Information provided =

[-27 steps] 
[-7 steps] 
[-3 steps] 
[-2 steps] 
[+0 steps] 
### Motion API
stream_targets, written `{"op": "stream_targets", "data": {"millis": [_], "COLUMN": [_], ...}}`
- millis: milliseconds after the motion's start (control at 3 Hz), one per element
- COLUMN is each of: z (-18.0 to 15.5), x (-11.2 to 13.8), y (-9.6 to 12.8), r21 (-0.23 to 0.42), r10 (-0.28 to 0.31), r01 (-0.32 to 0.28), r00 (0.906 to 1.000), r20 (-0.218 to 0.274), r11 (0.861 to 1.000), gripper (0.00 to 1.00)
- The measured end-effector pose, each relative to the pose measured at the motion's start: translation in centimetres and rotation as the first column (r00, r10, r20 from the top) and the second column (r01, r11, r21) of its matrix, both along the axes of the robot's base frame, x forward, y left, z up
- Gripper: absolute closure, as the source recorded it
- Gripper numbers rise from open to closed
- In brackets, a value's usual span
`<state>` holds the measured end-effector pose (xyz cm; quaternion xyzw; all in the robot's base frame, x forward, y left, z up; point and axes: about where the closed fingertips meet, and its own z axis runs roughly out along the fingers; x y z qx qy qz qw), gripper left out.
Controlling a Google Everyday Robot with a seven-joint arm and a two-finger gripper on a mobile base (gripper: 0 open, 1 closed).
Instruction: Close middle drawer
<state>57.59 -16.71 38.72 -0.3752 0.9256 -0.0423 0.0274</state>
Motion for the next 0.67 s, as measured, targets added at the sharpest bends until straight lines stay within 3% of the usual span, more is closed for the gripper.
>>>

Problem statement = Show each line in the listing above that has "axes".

Your response =
- The measured end-effector pose, each relative to the pose measured at the motion's start: translation in centimetres and rotation as the first column (r00, r10, r20 from the top) and the second column (r01, r11, r21) of its matrix, both along the axes of the robot's base frame, x forward, y left, z up
`<state>` holds the measured end-effector pose (xyz cm; quaternion xyzw; all in the robot's base frame, x forward, y left, z up; point and axes: about where the closed fingertips meet, and its own z axis runs roughly out along the fingers; x y z qx qy qz qw), gripper left out.

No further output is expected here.